1. A method of error calibration for an analog neural network processor, the method being performed in an analog neural network, NN, processor, comprising:

storing the learned weight parameters for the NN to calibrate the error of the processor according to the weight parameters;

storing the trainable weight parameters and the weight parameters with a resolution higher than a preset precision;

acquiring weight parameters in a convolutional layer in the network structure, and storing the weight parameters in the convolutional layer with a resolution lower than a preset precision;

the NN using phase comprises an inference phase and a learning phase; correspondingly, the method further comprises the following steps:

after the step of storing the learned weight parameters, freezing the learning phase and activating the reasoning phase;

the method further comprises the following steps:

if an algorithm update and/or an error parameter adjustment is detected, freezing the reasoning phase and performing the above step of calibrating the error of the processor to activate the learning phase.

2. The method of claim 1, further comprising:

3. The method of claim 2, wherein the other processor comprises a CPU or FPGA.

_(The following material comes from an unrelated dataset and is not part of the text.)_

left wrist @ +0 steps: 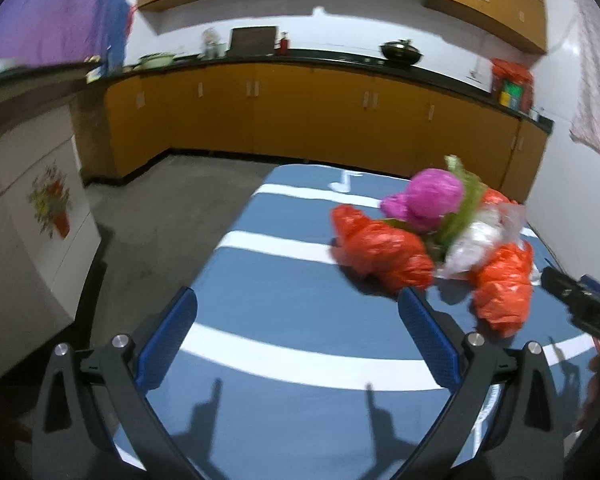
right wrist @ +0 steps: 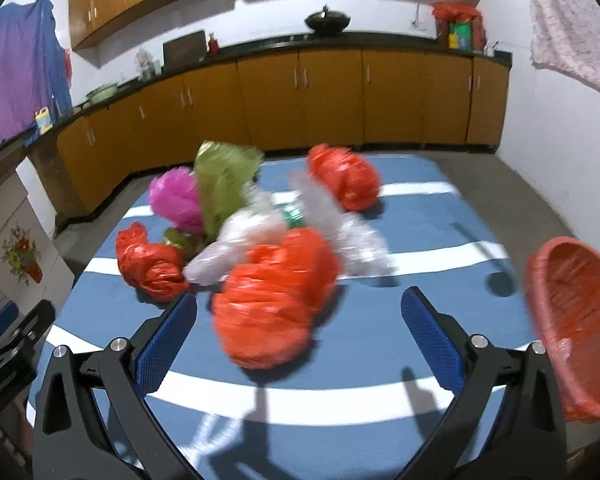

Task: Collect trash
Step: 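Grasp a red bag on the table with the right tool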

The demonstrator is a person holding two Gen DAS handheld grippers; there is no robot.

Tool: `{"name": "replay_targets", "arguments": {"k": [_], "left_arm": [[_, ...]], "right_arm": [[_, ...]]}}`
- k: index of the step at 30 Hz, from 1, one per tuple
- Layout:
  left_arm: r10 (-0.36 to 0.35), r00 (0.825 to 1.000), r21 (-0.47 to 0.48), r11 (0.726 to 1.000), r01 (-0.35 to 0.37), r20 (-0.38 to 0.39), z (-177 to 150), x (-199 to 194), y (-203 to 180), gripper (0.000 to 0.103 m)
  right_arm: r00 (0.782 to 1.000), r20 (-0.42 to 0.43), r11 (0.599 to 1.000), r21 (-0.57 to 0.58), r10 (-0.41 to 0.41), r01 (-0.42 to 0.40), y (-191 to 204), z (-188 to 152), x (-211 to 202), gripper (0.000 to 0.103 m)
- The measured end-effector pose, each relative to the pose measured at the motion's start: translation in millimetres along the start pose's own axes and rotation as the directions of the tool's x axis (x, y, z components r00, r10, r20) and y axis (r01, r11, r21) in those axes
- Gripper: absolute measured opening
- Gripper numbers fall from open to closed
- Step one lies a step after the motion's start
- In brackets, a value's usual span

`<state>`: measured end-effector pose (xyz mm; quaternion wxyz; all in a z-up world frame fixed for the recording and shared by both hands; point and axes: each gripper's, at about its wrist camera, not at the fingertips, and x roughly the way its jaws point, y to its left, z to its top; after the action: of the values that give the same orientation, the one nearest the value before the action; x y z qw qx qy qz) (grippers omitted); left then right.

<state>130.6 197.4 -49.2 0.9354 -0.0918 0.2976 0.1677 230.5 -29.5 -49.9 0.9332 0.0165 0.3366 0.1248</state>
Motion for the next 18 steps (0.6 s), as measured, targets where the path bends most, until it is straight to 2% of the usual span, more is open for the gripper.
{"name": "replay_targets", "arguments": {"k": [2, 4, 7, 10, 13, 14, 17, 18], "left_arm": [[0.001, 1.000, -0.022, 1.000, -0.001, -0.007, -1, 0, 10, 0.099], [0.005, 1.000, -0.041, 0.999, -0.005, -0.009, -1, -1, 19, 0.099], [0.005, 1.000, -0.051, 0.999, -0.005, -0.009, -3, -1, 25, 0.099], [0.001, 1.000, -0.056, 0.998, -0.002, -0.018, -5, 2, 29, 0.099], [-0.010, 0.999, -0.068, 0.998, 0.008, -0.032, -5, 7, 29, 0.099], [-0.015, 0.999, -0.071, 0.997, 0.012, -0.035, -6, 9, 29, 0.099], [-0.037, 0.998, -0.082, 0.996, 0.032, -0.052, -4, 16, 25, 0.099], [-0.044, 0.997, -0.083, 0.996, 0.039, -0.057, -3, 18, 22, 0.099]], "right_arm": [[1.000, -0.008, 1.000, 0.004, -0.016, 0.016, 8, 1, 12, 0.101], [0.998, -0.015, 0.998, -0.016, -0.066, 0.066, 16, 1, 23, 0.099], [0.992, -0.043, 0.993, -0.031, -0.116, 0.114, 20, 0, 38, 0.093], [0.989, -0.083, 0.992, -0.020, -0.126, 0.125, 18, -2, 50, 0.087], [0.987, -0.114, 0.994, -0.023, -0.110, 0.109, 18, -5, 59, 0.070], [0.987, -0.125, 0.994, -0.028, -0.104, 0.102, 18, -7, 62, 0.059], [0.988, -0.134, 0.996, -0.040, -0.079, 0.075, 17, -9, 61, 0.049], [0.988, -0.130, 0.996, -0.040, -0.079, 0.074, 16, -10, 59, 0.048]]}}
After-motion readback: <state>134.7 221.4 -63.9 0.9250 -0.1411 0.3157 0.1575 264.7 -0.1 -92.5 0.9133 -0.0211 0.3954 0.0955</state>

4. An error calibration apparatus for an analog neural network processor, the apparatus comprising an analog Neural Network (NN) processor, the apparatus comprising:

the storage unit is used for storing the learned weight parameters so that the NN can calibrate the error of the processor according to the weight parameters; storing the trainable weight parameters and the weight parameters with a resolution higher than a preset precision; acquiring weight parameters in a convolutional layer in the network structure, and storing the weight parameters in the convolutional layer with a resolution lower than a preset precision;

the NN using phase comprises an inference phase and a learning phase; correspondingly, the device is also used for:

after the step of storing the learned weight parameters, freezing the learning phase and activating the reasoning phase; and if the algorithm updating and/or the error parameter adjustment are detected, freezing the reasoning stage, and executing the units to activate the learning stage.

5. An electronic device, comprising: a processor, a memory, and a bus, wherein,

the processor and the memory are communicated with each other through the bus;

the memory stores program instructions executable by the processor, the processor invoking the program instructions to perform the method of any of claims 1 to 3.

6. A non-transitory computer-readable storage medium storing computer instructions that cause a computer to perform the method of any one of claims 1 to 3.